→ **Recorded data**

********************

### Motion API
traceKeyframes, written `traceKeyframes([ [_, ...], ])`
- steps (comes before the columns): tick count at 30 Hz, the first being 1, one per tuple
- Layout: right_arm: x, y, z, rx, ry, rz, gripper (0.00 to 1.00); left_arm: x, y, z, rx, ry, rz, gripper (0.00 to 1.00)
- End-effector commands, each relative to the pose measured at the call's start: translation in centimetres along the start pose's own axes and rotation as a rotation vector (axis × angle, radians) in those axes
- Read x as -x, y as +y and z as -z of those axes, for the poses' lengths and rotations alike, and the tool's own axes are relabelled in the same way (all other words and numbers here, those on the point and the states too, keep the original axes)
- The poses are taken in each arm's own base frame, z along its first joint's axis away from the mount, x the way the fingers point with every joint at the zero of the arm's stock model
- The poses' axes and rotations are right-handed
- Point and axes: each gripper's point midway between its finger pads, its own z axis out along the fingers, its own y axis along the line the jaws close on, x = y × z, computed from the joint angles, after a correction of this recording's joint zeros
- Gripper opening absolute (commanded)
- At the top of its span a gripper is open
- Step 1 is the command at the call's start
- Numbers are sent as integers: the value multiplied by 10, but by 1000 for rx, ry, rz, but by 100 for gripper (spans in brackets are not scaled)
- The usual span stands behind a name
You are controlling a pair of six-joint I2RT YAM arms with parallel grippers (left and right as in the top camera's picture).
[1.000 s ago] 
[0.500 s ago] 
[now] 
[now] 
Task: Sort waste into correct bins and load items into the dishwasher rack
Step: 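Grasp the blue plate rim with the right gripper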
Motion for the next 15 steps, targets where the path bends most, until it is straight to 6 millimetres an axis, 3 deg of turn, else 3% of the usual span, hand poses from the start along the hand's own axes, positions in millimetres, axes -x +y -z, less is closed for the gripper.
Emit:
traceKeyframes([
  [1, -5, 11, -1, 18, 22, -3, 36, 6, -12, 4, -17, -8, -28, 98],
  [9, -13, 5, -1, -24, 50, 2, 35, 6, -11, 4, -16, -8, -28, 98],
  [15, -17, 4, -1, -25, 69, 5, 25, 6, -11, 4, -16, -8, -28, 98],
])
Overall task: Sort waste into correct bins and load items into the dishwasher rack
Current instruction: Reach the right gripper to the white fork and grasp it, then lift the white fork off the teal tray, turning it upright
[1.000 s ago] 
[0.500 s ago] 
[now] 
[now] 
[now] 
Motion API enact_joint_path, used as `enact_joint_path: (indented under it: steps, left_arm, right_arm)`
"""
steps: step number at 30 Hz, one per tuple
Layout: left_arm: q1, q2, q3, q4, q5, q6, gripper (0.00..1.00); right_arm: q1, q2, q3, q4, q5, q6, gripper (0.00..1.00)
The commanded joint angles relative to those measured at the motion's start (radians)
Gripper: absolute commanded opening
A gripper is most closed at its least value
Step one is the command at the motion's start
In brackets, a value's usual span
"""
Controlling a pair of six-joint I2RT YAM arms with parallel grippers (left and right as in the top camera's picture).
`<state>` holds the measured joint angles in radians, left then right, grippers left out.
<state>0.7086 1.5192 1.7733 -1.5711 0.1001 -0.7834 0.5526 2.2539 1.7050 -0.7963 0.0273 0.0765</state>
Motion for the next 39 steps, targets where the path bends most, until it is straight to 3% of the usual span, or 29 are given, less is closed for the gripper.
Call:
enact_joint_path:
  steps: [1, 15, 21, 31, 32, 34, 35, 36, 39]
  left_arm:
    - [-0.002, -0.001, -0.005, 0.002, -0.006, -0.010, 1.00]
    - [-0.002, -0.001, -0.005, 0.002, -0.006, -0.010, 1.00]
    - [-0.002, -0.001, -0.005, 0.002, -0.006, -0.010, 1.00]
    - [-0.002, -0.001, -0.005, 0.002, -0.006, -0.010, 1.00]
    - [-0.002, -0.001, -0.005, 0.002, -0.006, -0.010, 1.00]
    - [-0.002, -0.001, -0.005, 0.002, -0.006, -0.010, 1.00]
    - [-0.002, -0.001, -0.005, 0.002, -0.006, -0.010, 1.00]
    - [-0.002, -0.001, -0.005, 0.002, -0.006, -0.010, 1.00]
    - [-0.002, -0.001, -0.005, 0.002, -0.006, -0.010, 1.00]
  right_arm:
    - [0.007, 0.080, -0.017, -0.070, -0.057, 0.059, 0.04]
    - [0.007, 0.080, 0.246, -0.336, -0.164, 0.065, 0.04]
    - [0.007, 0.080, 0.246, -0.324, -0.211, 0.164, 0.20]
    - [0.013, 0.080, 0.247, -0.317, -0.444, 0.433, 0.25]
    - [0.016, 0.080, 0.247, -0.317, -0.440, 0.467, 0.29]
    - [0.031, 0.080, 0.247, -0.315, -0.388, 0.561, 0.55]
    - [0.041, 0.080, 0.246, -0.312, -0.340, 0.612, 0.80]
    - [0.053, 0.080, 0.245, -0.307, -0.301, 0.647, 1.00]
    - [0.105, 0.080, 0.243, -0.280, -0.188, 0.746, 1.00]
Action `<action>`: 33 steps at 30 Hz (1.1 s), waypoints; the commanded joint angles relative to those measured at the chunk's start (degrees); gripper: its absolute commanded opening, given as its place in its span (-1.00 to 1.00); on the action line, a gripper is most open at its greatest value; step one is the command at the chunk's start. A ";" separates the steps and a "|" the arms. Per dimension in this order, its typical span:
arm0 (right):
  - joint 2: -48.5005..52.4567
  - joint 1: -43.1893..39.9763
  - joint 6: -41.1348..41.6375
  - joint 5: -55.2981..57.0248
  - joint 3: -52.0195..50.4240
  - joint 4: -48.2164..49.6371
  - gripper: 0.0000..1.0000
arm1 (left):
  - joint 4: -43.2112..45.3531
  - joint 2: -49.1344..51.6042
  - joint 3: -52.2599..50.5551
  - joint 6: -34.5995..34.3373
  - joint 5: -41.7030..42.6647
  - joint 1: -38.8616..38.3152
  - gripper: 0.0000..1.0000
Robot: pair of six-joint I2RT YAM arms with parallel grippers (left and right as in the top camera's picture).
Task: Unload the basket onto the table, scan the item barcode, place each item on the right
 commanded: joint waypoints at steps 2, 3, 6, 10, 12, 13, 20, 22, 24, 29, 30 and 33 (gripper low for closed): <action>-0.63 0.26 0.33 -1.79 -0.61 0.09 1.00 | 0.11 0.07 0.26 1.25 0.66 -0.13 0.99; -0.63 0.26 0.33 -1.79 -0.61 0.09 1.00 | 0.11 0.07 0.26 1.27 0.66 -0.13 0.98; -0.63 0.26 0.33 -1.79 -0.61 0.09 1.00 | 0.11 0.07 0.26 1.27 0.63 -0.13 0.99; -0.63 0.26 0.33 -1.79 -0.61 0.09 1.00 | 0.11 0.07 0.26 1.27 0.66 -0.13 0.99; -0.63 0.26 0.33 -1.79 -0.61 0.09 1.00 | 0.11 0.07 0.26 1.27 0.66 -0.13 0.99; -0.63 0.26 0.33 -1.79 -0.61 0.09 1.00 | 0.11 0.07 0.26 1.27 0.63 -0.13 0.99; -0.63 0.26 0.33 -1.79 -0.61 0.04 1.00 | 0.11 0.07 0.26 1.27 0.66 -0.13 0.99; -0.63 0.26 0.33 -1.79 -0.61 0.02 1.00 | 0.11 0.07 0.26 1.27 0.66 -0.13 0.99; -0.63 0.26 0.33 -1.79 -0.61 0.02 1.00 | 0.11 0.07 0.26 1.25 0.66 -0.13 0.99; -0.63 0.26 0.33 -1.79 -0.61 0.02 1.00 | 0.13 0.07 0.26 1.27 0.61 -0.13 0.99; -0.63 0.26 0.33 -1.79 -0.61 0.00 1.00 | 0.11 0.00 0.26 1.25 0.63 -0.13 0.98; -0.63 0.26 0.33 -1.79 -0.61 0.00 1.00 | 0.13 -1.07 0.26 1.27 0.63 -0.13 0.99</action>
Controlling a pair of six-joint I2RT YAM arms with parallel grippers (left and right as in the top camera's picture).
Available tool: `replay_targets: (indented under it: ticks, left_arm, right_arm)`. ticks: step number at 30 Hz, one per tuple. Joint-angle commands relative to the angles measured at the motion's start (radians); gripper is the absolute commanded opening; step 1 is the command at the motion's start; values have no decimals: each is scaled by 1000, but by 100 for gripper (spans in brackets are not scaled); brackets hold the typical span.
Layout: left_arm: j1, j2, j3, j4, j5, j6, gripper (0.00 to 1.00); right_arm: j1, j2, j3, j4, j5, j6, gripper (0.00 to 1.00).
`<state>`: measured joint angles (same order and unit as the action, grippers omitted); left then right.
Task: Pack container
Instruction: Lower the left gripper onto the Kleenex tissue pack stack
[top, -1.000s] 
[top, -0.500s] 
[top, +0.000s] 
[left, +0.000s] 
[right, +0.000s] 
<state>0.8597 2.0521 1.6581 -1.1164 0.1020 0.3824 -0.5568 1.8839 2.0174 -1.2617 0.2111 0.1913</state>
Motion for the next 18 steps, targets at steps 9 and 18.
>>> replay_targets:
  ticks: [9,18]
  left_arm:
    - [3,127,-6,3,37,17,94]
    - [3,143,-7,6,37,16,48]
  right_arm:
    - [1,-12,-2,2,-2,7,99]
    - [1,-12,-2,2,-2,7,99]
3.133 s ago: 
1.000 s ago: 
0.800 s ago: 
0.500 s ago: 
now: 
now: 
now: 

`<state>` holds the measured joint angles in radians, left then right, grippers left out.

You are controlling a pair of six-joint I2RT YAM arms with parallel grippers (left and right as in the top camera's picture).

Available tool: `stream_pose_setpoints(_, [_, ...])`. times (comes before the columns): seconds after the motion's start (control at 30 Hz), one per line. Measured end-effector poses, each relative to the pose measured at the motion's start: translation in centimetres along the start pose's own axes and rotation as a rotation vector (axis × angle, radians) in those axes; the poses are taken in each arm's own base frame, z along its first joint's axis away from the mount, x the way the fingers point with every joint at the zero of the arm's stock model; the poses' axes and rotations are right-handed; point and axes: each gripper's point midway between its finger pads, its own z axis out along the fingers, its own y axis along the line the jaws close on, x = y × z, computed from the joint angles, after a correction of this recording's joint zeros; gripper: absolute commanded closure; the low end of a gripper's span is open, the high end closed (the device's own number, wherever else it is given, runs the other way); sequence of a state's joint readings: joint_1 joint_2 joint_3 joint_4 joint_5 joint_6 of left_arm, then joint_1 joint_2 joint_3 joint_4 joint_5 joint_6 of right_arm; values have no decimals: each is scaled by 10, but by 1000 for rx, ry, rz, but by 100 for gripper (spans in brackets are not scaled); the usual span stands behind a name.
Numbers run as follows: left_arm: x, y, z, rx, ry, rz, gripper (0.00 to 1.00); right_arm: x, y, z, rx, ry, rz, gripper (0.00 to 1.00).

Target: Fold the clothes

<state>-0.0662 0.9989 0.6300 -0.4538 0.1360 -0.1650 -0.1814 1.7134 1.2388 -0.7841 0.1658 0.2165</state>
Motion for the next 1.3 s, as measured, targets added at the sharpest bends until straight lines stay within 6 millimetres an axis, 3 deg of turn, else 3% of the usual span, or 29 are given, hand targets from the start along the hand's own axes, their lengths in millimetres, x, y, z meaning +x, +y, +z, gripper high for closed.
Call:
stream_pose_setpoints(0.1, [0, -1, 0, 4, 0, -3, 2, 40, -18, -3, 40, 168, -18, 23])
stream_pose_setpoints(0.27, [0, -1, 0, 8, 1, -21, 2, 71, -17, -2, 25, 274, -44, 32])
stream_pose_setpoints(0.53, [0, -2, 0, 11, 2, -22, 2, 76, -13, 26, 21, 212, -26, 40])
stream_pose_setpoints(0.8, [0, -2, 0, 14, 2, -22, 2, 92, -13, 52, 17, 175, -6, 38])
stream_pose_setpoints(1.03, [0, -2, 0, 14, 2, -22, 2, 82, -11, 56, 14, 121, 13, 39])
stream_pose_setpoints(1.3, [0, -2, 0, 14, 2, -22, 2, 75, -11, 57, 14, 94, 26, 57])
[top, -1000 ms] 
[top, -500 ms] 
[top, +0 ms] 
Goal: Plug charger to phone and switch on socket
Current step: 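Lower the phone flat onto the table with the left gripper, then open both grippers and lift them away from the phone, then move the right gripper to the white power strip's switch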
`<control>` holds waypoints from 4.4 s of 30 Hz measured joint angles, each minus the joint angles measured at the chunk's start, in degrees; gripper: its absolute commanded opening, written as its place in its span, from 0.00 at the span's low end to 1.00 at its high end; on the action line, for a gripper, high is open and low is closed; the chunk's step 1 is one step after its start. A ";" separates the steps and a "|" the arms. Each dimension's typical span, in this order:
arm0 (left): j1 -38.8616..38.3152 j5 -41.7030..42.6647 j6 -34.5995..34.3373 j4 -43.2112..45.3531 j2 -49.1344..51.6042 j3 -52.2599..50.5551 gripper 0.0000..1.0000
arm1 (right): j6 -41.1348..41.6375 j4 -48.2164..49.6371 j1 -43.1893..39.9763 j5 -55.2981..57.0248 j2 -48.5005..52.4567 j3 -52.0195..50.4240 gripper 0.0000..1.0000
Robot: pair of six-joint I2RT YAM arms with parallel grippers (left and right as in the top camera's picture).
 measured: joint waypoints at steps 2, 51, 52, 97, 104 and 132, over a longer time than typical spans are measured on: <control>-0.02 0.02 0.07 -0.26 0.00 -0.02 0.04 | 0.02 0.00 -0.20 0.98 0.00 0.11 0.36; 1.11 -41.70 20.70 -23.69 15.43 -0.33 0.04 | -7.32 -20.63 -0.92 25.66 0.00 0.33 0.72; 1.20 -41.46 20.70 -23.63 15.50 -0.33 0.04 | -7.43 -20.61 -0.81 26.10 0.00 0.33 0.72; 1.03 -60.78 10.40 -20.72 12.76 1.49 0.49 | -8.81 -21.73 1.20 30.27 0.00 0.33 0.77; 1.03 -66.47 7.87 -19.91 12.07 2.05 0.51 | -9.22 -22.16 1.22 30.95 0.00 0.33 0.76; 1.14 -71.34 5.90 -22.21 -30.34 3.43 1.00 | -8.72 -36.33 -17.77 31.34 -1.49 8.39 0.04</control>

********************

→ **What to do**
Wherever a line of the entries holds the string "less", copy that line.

→ **Solution**
Motion for the next 15 steps, targets where the path bends most, until it is straight to 6 millimetres an axis, 3 deg of turn, else 3% of the usual span, hand poses from the start along the hand's own axes, positions in millimetres, axes -x +y -z, less is closed for the gripper.
Motion for the next 39 steps, targets where the path bends most, until it is straight to 3% of the usual span, or 29 are given, less is closed for the gripper.

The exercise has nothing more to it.